Нобелевская лекция Боба Дилана: истоки и толкование музыки

Главное из получасового монолога американского поэта-песенника, который ссылается на Мелвилла, Ремарка и Гомера

bob dylan, боб дилан

Семиотика искусства — это поиск и обнажение стилистических махинаций. Так устами Умберто Эко можно описать Нобелевскую мемориальную лекцию Боба Дилана, которую он опубликовал спустя два месяца после получения награды за литературные достижения. Тем самым 76-летний песенник завершил церемониал Шведской академии и пополнил свой счет на сумму призового фонда — $900,000.

Лекция продолжительностью 26 с половиной минут находит поэта за рефлексией на тему истоков своей работы. «Когда я получил премию, мне стало интересно, как мои песни связаны с литературой», — говорит Дилан, стараясь выглядеть цельно, и поднимает вопросы интерпретации — идефикс современного общества.

Под шелест бумаги и вдумчивую мелодию он начинает рассказ с Бадди Холли — яркого всполоха, осветившего тьму: «Я чувствовал с ним родство, как будто он был моим старшим братом». Было в нем нечто архетипичное, желанное и отталкивающее, вспоминает артист. Он увидел его лишь однажды, за сутки или двое до смерти, но этого хватило, чтобы почувствовать телепатическую связь. «Он посмотрел мне прямо в глаза и передал некую истину. Какую именно, я не знал. Я лишь почувствовал озноб».

Далее Дилан припоминает незнакомца, который вручил ему пластинку Лидбелли «Cottonfields», и снова описывает сакральную природу события, изменившего жизнь. Он поймал сырой нерв американской музыки, впитал ее корни, изучил героев до мелочей. «Вы узнаете все обо всем. Вот Стаггер Ли – он бандит, а вот Фрэнки — она хорошая девочка. Вашингтон – буржуазный город, а у Иоанна Богослова глубокий пронзительный голос. Вот «Титаник» тонет в морской глади, а вот твой знакомый ирландский пират с маленьким мальчишкой из колониального мира. Слышатся приглушенные барабаны и робкие дудки, мелькает крепкий Лорд Дональд, накинувшийся на ветреную жену, а затем ваших камрадов окутывают в саван».

Но музыкальной риторики было недостаточно.
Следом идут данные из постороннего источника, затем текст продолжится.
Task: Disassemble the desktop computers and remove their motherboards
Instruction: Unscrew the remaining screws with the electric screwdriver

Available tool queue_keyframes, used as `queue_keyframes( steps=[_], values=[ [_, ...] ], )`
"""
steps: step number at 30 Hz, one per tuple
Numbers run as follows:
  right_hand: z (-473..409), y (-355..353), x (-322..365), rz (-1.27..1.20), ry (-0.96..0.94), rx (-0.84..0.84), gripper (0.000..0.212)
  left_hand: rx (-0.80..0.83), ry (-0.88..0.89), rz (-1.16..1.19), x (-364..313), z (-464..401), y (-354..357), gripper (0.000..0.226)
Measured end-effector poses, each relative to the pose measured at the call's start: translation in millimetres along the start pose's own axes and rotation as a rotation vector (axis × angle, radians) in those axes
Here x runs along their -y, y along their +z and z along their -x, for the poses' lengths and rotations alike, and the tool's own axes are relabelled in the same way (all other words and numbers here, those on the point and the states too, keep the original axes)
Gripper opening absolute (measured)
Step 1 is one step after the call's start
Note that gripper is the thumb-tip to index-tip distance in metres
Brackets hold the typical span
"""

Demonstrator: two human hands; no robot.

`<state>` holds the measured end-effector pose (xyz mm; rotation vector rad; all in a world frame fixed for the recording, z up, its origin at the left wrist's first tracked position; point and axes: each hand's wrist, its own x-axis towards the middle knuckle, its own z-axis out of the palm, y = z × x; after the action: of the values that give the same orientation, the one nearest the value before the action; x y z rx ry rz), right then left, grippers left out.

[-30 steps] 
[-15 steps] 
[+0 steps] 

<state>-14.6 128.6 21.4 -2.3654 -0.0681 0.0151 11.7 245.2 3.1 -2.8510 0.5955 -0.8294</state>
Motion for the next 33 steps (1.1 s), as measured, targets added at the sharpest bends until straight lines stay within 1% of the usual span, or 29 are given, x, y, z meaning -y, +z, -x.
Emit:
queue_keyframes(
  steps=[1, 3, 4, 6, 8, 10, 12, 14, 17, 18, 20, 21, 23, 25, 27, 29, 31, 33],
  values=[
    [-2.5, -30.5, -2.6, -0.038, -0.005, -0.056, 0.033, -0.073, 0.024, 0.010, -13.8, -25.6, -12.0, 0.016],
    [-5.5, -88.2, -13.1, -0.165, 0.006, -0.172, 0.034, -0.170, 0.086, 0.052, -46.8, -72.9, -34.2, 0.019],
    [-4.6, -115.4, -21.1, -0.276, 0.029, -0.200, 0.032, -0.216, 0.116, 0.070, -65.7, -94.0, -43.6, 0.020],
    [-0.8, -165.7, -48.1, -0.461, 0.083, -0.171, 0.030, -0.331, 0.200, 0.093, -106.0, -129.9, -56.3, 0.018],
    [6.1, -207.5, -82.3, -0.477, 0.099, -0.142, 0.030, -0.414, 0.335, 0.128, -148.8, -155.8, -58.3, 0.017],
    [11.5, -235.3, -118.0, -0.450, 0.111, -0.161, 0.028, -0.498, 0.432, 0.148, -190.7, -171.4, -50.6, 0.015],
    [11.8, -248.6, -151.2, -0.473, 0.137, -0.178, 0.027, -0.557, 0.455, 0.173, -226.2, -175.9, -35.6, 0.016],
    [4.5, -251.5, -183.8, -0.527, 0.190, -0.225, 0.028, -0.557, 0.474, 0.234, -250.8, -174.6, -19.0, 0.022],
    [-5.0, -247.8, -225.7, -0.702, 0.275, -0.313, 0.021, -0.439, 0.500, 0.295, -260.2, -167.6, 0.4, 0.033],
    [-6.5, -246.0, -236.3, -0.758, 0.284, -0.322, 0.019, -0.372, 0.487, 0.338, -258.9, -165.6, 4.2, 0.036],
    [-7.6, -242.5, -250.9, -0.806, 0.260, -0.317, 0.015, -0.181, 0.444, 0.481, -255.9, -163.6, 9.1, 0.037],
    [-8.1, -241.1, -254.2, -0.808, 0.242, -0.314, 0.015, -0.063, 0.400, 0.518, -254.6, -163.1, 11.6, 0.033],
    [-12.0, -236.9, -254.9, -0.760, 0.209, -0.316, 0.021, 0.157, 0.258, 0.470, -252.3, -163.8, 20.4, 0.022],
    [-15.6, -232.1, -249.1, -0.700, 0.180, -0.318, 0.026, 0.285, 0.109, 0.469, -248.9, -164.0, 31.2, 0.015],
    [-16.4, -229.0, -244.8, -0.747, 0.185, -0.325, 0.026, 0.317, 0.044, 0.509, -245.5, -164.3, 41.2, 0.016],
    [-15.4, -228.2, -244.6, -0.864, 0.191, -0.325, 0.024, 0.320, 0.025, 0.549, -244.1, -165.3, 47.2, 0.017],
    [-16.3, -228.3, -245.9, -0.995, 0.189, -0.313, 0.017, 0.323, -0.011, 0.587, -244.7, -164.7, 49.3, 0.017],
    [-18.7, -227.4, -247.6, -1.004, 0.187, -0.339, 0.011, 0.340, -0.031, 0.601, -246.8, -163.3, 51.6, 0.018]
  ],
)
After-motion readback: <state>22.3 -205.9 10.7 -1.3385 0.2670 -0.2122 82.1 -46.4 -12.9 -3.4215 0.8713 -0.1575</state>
Позже, во время обучения в гимназии, Дилан познакомился с классической литературой: Дон Кихотом, Айвенго, Робинзоном, Гулливером, «Повестью о двух городах» и так дальше. «У меня появилось понимание жизни, понимание человеческой природы и некий стандарт, мера вещей. Эти вопросы были фундаментальны, и я ими воспользовался, сознательно или непреднамеренно, когда начал писать тексты», — отмечает певец и называет три самых влиятельных произведения: «Моби Дик», «На Западном фронте без перемен» и «Одиссея».

В почти бездыханном порыве, который сделает честь даже «Поминкам по Финнегану», он рассказывает о каждом из них, выделяя сюжетные линии, формы, цвета и мотивы. В канве истории о «Моби Дике» Дилан находит аллюзии на христианство, индуизм, британские легенды, Святого Георгия, Персея и Геркулеса («все они китобои», молвит артист), а в романе Ремарка изобличает пароксическую жестокость и говорит о смерти античной мудрости, цитируя заводную песню Чарли Пула «You Ain’t Talkin’ to Me».

«Так что же все это значит? — вопрошает он, заканчивая разбор «Одиссеи», самый скудный по содержанию. – Истории можно интерпретировать по-разному, но речь о другом: когда песня увлекает, остальное не важно. Потому не важно, что означает мое творчество. Когда Герман Мелвилл насытил [«Моби Дика»] отсылками, научными теориями и протестантскими доктринами, вряд ли он волновался о смыслах».

«Когда [в песни одиннадцатой] Одиссей посещает знаменитого воина Ахиллеса в подземном царстве – а Ахиллес, как известно, променял долгую счастливую жизнь на геройскую славу и почитание – последний раскаивается. «Я умер, и все закончилось», говорит он. Нет никакой чести, никакого бессмертия. Будь у него второй шанс, он стал бы поденщиком пахаря в подлунном мире, но не королем в царстве мертвых».

«Вот что такое наши песни. Они живут на земле живых, — продолжает он, ненароком кольнув Шведскую академию. — Песни, в отличие от литературы, предназначены для пения, как пьесы Шекспира созданы для театральной игры. Я надеюсь, некоторые из вас услышат мои истории в той форме, в которой они задумывались: будь то концерт или пластинка, или как сейчас принято слушать музыку».

Завершается речь цитатой Гомера: «Sing in me, oh muse, and through me, tell the story».